Tippy, watching me, suddenly buried her face in her apron and went out of the room, crying as I have never seen her cry before. I knew it wasn't the thought that he was gone which hurt her so keenly. It was the fact that the little token of his country's appreciation reached him too late. He missed the comfort of it himself, and there was no one of his own left to know the honor done him and to take pride in it.

I had been feeling the hurt of it myself, ever since the news came. But it left me as I stood there, looking at the pictures in the little antique frame. The winter sunset, streaming red across the icicles outside the western window, touched everything in the room with a tinge of rose. It lighted up both faces, and, as I looked at his, I whispered through tears:

"What does a little guerdon matter to a soul like yours, John Wynne? The deed was all you cared for." And when I looked into his mother's face and recalled what the nurse had written, I dried my eyes and smiled into her eyes, that were looking so steadfastly out at me. I knew she had helped him at the last. In some way her comfort had been with him, as the hosts "were round about Elisha in the mountain."

St. Patrick's Day. March came in like a lion, but we're comfortable now, thank goodness, in spite of the fact that the winds are still keen and there is much ice in the harbor. The coal cars reached town at last, and the big base-burner in the hall sends waves of delicious warmth all through the house. This past winter has been a nightmare of discomfort for nearly everybody.

Babe says her experiences since 1918 set in would make the angels weep. She's been doing the housekeeping since New Year, because her mother simply cannot adjust herself to war conditions. Mrs. Dorsey announced that she was born extravagant and it wasn't her nature to save, but if Babe thought it was her duty and was willing to undertake it, she'd put up with the results no matter how harrowing. They get along pretty well when Mr. Dorsey is off on his trips, but I imagine harrowing is the right word for it when he's at home. He simply won't eat cornbread, and he swears at the mere sight of meat substitutes, such as mock turkey made of beans and peanut butter and things.

Babe, having married into the Navy, feels that she is under special obligation to Hooverize to the limit. She wants to end the war as soon as possible on Watson's account. In fact, she makes such a personal matter of it that she's getting herself disliked in some parts of town, and some people seem to think she is in a way responsible for the whole thing. A Portuguese woman asked Tippy the other day how long she supposed that "Mrs. Tucker's war" was going to last. She said Babe is down in their back yards every few days, looking into their slop-pails and scolding something fierce if she finds the potato parings thicker than she says they can be. Poor Babe! Between the demands of her patriotism and the demands of her difficult parents she is almost distracted at times.

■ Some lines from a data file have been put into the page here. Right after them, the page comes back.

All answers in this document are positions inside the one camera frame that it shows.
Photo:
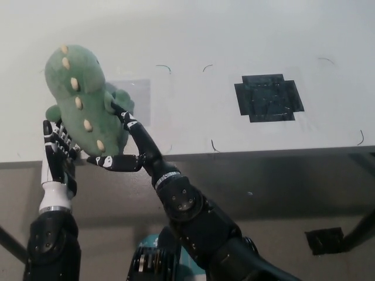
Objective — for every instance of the grey translucent tape patch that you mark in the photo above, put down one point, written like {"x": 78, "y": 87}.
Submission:
{"x": 142, "y": 96}

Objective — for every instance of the black tape patch on table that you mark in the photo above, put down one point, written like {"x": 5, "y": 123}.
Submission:
{"x": 268, "y": 98}

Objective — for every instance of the white and black right hand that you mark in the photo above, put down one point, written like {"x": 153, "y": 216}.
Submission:
{"x": 143, "y": 143}

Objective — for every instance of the black and teal robot body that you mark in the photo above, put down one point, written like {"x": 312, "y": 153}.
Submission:
{"x": 152, "y": 260}

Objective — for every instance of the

I wish I could write down in these pages all the funny things that happen. Never a day goes by, either at the office or the Red Cross work-rooms, that something amusing doesn't come up. But by the time I've told it in one letter for Barby to pass on to Father, and in another to make Richard laugh, I haven't the patience to write it all out again here. The consequence is I'm afraid I've given the wrong impression of these last few months. One would think there have been no good times, no good cheer. That it's been all work and grim duty. But such is not the case. My letters will testify to that, and it's only because so much time and energy have gone into them that things have to be crowded into a few brief paragraphs in this book.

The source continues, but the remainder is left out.